人間関係を取得した場合、アプローチによる陥落と同様、MG上限を1点増やします。

取得した人間関係が既存の人間関係に矛盾・相反する場合、プレイヤーはGMに申告し、その承認を得た上で、矛盾する人間関係の関係強度補数を10点減らします。複数の人間関係と矛盾する場合、減らす関係強度補数の合計が10点になるようにしてください。内訳は矛盾の程度に応じてプレイヤーが提案し、GMが承認して決めます。
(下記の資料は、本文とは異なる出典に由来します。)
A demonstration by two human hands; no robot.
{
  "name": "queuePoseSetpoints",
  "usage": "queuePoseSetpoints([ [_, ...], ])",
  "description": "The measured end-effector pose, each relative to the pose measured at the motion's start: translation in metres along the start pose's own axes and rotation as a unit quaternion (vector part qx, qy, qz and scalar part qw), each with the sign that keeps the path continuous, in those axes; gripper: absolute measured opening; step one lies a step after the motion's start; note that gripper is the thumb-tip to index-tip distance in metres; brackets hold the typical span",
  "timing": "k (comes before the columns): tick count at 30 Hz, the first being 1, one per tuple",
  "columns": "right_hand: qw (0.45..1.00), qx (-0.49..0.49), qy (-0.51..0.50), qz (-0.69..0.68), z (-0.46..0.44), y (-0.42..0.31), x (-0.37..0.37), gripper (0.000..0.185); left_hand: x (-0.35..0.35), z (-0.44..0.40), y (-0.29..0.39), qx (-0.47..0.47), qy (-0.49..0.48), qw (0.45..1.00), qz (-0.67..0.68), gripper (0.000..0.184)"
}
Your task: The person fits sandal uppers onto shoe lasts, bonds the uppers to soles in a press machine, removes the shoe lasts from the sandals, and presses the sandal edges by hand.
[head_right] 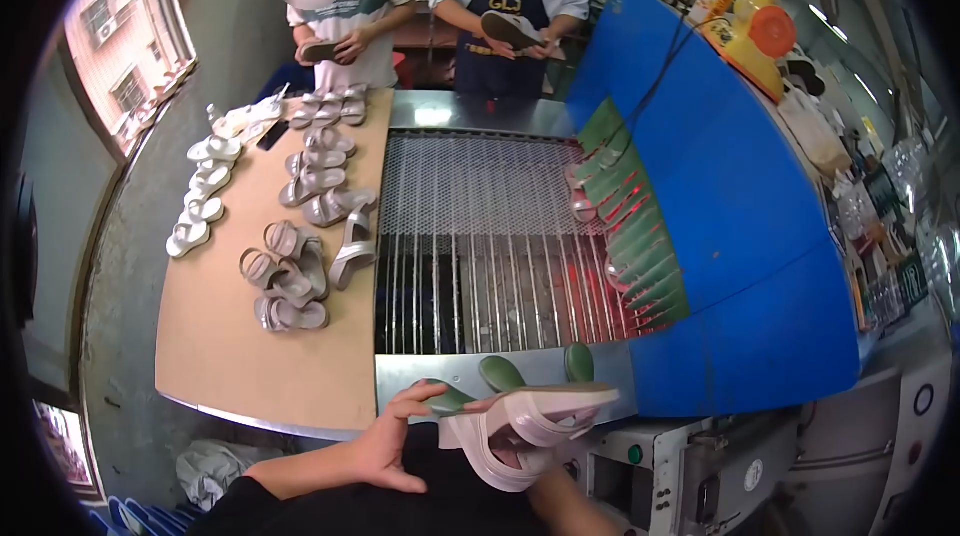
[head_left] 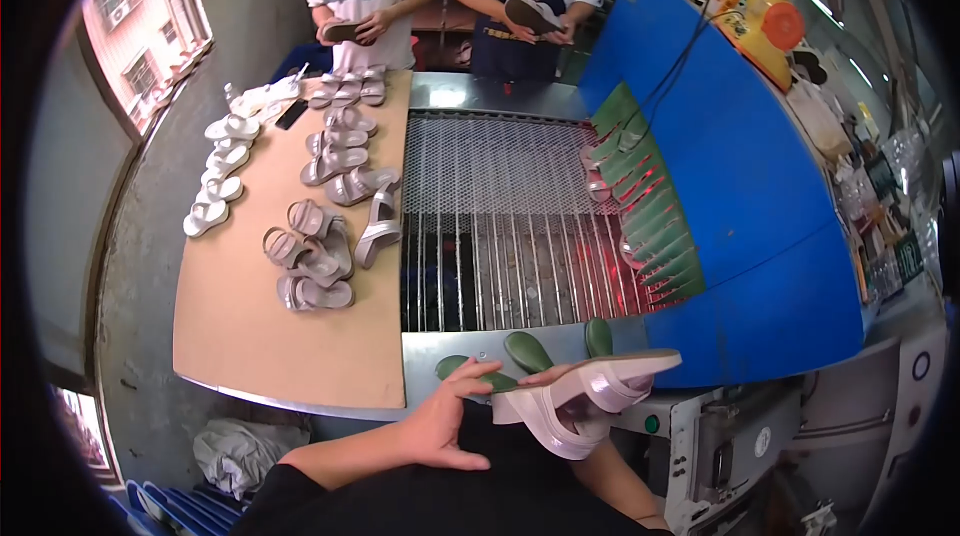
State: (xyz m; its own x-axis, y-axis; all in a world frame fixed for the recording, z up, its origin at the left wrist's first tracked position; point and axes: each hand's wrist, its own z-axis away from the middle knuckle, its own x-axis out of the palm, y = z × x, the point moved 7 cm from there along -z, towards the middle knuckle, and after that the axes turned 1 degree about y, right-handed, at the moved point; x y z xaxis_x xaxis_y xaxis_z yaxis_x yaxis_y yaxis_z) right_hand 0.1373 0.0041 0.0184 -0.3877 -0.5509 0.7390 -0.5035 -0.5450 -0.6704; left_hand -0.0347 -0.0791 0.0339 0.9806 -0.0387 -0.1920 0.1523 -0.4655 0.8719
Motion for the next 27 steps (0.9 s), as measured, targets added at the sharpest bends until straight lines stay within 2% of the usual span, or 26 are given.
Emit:
queuePoseSetpoints([
  [1,1.000,0.014,0.015,-0.006,0.000,-0.007,0.004,0.057,-0.004,0.002,-0.004,-0.007,-0.006,1.000,0.022,0.120],
  [2,0.978,-0.068,0.074,0.184,0.001,-0.026,0.015,0.053,-0.014,-0.001,-0.005,-0.034,0.037,0.995,0.087,0.124],
  [3,0.906,-0.122,0.162,0.372,0.004,-0.045,0.026,0.049,-0.023,-0.002,-0.002,-0.064,0.081,0.983,0.151,0.129],
  [5,0.787,-0.084,0.026,0.611,-0.007,-0.066,0.043,0.047,-0.038,-0.002,0.008,-0.105,0.142,0.945,0.276,0.139],
  [6,0.684,-0.099,-0.030,0.723,-0.011,-0.075,0.070,0.045,-0.044,-0.005,0.016,-0.104,0.136,0.938,0.302,0.135],
  [8,0.627,-0.061,-0.071,0.773,-0.012,-0.065,0.085,0.042,-0.052,-0.008,0.030,-0.153,0.122,0.958,0.211,0.120],
  [9,0.596,-0.044,-0.094,0.796,-0.012,-0.059,0.091,0.041,-0.051,-0.013,0.041,-0.164,0.046,0.981,0.091,0.100],
  [10,0.583,-0.046,-0.096,0.805,-0.011,-0.058,0.094,0.041,-0.051,-0.016,0.050,-0.174,-0.030,0.984,-0.030,0.081],
  [11,0.571,-0.048,-0.099,0.813,-0.009,-0.056,0.097,0.042,-0.052,-0.024,0.062,-0.139,0.004,0.987,-0.078,0.058],
  [12,0.559,-0.050,-0.104,0.821,-0.009,-0.056,0.100,0.043,-0.052,-0.020,0.063,-0.133,-0.002,0.988,-0.084,0.057],
  [14,0.592,-0.035,-0.159,0.789,-0.007,-0.059,0.108,0.049,-0.051,-0.011,0.059,-0.120,-0.014,0.989,-0.091,0.055],
  [15,0.606,-0.026,-0.183,0.774,-0.005,-0.063,0.113,0.052,-0.050,-0.007,0.062,-0.056,-0.002,0.992,-0.109,0.052],
  [19,0.713,0.033,-0.216,0.666,-0.015,-0.089,0.127,0.077,-0.053,0.006,0.061,-0.048,0.043,0.991,-0.122,0.049],
  [22,0.646,-0.048,-0.200,0.735,-0.022,-0.083,0.143,0.073,-0.049,0.007,0.062,-0.036,0.038,0.990,-0.129,0.049],
  [23,0.617,-0.088,-0.185,0.760,-0.024,-0.074,0.147,0.064,-0.049,0.007,0.062,-0.039,0.038,0.990,-0.132,0.049],
  [27,0.571,-0.117,-0.194,0.789,-0.027,-0.048,0.147,0.043,-0.050,0.006,0.065,-0.047,0.037,0.987,-0.148,0.048],
])
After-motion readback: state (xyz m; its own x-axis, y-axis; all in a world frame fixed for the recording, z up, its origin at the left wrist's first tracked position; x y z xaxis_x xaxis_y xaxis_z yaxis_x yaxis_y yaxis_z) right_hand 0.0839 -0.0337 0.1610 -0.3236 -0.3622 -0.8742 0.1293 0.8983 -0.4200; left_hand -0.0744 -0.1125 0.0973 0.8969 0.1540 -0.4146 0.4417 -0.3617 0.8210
この際、関係強度補数が一定数まで下がると関係強度が下がったり、人間関係が解消されることになります(次節以降参照)。

原作第3話のサブヒロイン、上遠野文絵で人間関係の取得を見てみましょう。

カミィが取得するのは主人公に対する「想い人」。バイト先の喫茶店「アダージョ」の常連客である主人公のことは彼女も気になっており(J2枚をキープ)、塩入りコーヒーを入れたときのリアクションにも好感を抱きました(Qを追加キープ)。けれど、いい加減なギターの腕で遊び半分にバンド再結成を申し込まれたことには失望(Jを1枚破棄)。色仕掛けにも反応しない生意気さも気に入りません(さらにJを破棄)。

しかし、その後に必死でギターを特訓し、見る見る上達させたことには驚きました(Qをキープ)。「なんでそんなに頑張れるの。報われる保証なんてないのに」――。カミィの疑問に答えた「保証がないからこそ、本気でぶつかるんだ。報われなくても後悔しないくらい、全力で」との言葉に身震いし、Kを切ります。キープ中のQ2枚と合わせて、この時点のカミィのMG6点を上回る7点に達したので、GMに宣言して「想い人」の人間関係を取得しました。

関係強度は1、関係強度補数は10で、MG上限が1上昇。新たなMG上限値7点の半分(端数切捨て)である、3点までMGが回復します。